### Assignment
Using the material below, print a verbatim copy of every line from the one containing "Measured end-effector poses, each" through the one containing "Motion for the", inclusive, and omit the pictures.

### Given data
------------------------------------------------------------------------
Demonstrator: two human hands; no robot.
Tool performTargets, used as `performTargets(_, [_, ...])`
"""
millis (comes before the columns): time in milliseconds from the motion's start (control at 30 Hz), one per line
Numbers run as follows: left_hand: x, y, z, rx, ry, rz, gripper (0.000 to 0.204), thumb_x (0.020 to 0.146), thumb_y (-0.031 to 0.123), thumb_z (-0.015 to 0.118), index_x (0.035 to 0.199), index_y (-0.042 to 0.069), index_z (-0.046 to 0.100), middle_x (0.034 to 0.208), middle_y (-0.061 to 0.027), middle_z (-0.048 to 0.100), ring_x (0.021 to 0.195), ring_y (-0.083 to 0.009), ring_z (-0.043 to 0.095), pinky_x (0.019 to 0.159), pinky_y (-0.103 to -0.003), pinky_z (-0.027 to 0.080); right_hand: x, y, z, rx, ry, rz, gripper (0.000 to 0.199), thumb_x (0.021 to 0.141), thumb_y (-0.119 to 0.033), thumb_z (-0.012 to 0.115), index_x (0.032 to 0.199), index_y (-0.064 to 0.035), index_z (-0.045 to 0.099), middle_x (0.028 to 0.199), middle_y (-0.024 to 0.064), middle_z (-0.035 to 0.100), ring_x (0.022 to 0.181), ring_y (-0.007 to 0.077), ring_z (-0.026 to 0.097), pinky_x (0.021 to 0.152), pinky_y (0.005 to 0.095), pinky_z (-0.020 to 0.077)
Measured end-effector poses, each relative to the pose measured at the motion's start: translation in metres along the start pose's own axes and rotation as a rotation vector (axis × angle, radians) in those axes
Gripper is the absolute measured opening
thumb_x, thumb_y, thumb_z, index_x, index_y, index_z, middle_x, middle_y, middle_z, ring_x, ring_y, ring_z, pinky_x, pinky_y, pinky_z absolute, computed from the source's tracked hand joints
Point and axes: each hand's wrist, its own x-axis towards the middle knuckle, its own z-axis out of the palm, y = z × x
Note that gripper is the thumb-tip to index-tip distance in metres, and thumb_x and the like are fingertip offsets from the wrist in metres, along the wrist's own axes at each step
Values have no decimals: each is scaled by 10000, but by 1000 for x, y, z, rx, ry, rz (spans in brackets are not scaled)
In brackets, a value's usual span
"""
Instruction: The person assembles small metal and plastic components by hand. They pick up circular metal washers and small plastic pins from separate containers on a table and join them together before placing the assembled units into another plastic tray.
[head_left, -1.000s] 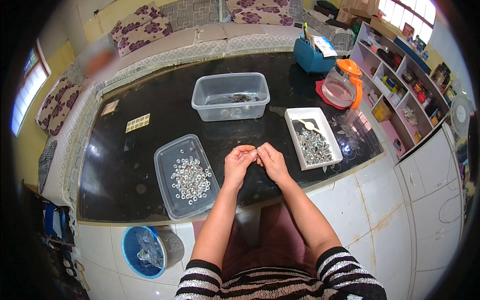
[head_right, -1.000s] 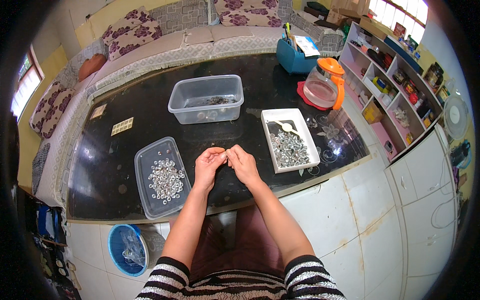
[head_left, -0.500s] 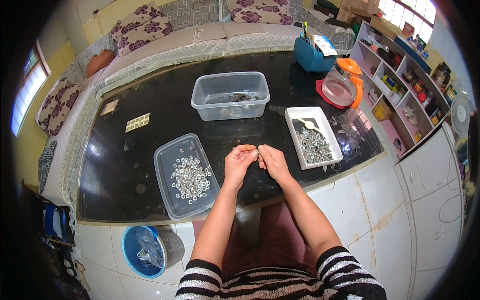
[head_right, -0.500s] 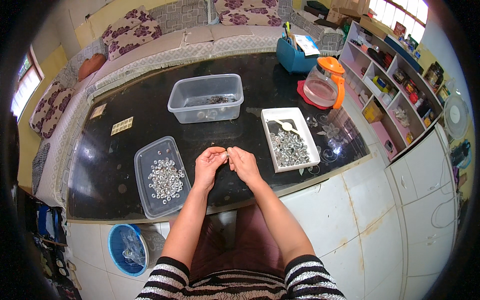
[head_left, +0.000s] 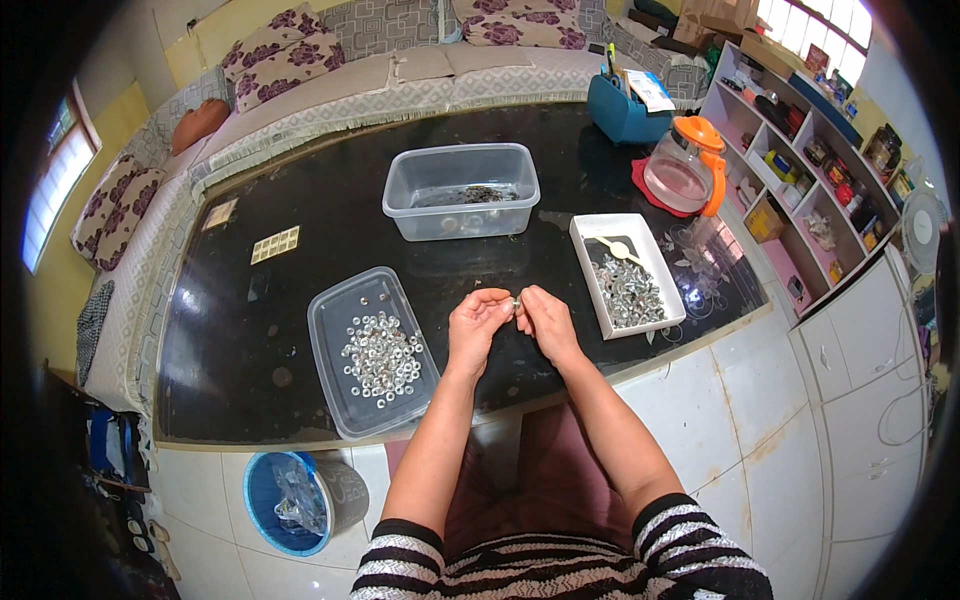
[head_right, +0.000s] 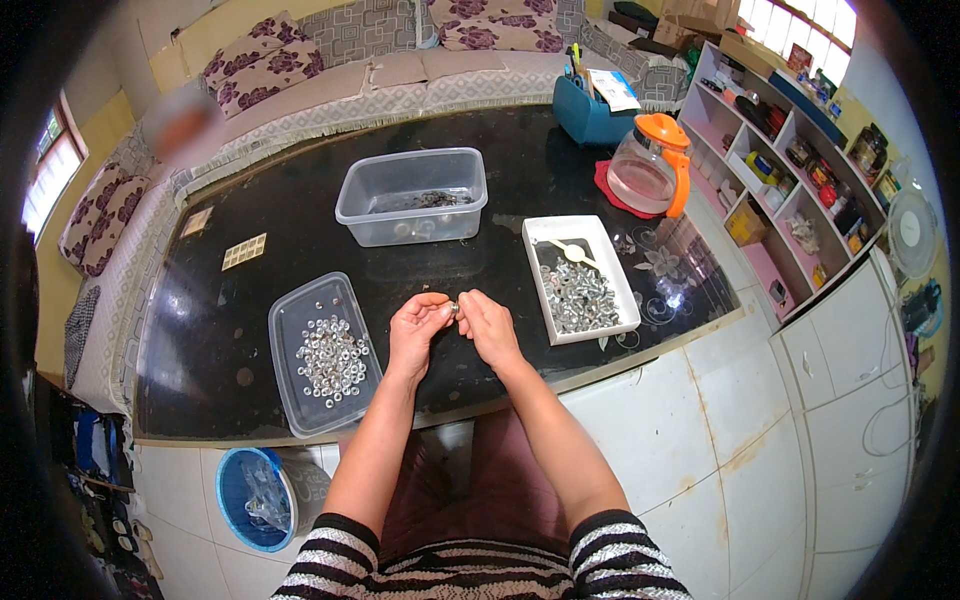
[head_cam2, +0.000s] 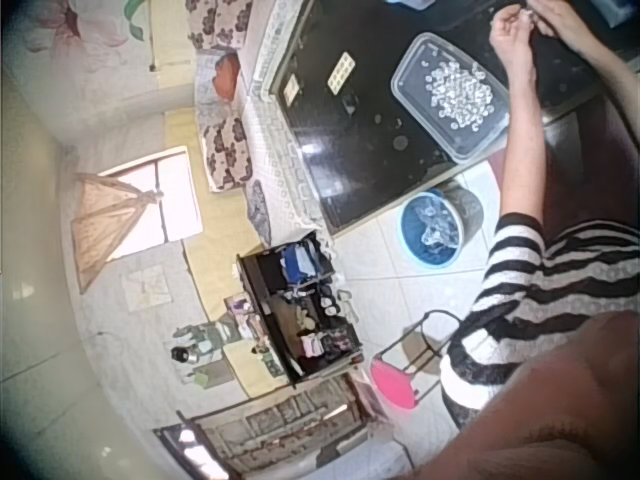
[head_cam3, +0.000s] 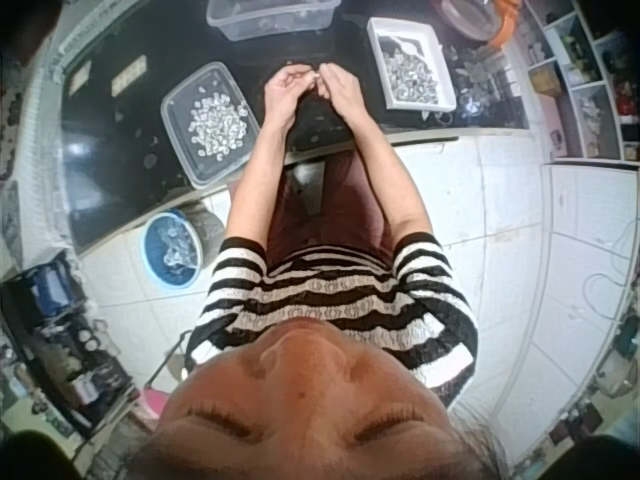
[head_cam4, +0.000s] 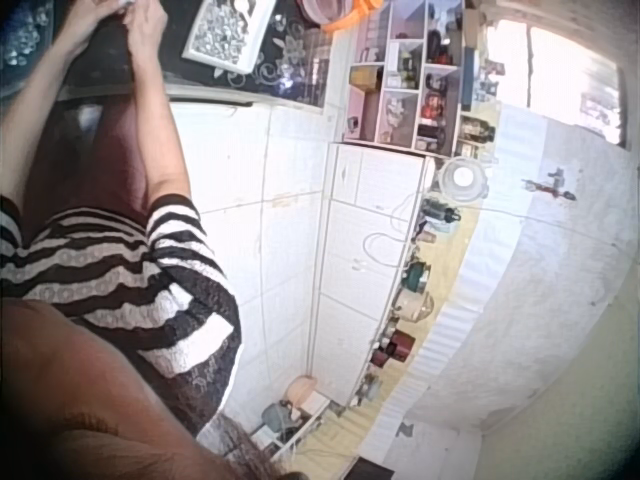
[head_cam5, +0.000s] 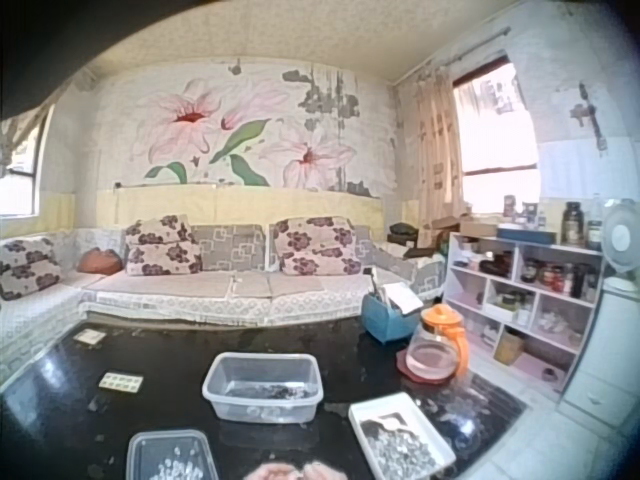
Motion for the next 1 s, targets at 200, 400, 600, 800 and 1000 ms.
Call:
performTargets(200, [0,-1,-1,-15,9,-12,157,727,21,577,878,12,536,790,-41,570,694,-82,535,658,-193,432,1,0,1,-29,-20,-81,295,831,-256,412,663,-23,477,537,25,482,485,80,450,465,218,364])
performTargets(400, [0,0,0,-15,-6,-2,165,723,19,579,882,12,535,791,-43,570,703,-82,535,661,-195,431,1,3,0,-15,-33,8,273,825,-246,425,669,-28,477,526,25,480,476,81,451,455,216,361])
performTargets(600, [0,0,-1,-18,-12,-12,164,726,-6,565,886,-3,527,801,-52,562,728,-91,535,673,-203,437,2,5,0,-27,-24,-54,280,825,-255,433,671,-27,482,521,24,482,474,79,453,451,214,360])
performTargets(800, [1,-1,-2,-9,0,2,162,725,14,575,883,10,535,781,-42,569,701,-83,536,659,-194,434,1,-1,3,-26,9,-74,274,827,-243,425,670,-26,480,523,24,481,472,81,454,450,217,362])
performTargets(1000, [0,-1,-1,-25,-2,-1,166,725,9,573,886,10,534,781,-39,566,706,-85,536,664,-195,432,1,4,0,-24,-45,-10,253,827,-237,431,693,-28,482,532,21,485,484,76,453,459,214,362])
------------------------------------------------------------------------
### Answer for the task
Measured end-effector poses, each relative to the pose measured at the motion's start: translation in metres along the start pose's own axes and rotation as a rotation vector (axis × angle, radians) in those axes
Gripper is the absolute measured opening
thumb_x, thumb_y, thumb_z, index_x, index_y, index_z, middle_x, middle_y, middle_z, ring_x, ring_y, ring_z, pinky_x, pinky_y, pinky_z absolute, computed from the source's tracked hand joints
Point and axes: each hand's wrist, its own x-axis towards the middle knuckle, its own z-axis out of the palm, y = z × x
Note that gripper is the thumb-tip to index-tip distance in metres, and thumb_x and the like are fingertip offsets from the wrist in metres, along the wrist's own axes at each step
Values have no decimals: each is scaled by 10000, but by 1000 for x, y, z, rx, ry, rz (spans in brackets are not scaled)
In brackets, a value's usual span
"""
Instruction: The person assembles small metal and plastic components by hand. They pick up circular metal washers and small plastic pins from separate containers on a table and join them together before placing the assembled units into another plastic tray.
[head_left, -1.000s] 
[head_right, -1.000s] 
[head_left, -0.500s] 
[head_right, -0.500s] 
[head_left, +0.000s] 
[head_right, +0.000s] 
[head_cam2, +0.000s] 
[head_cam3, +0.000s] 
[head_cam4, +0.000s] 
[head_cam5, +0.000s] 
Motion for the next 1 s, targets at 200, 400, 600, 800 and 1000 ms.

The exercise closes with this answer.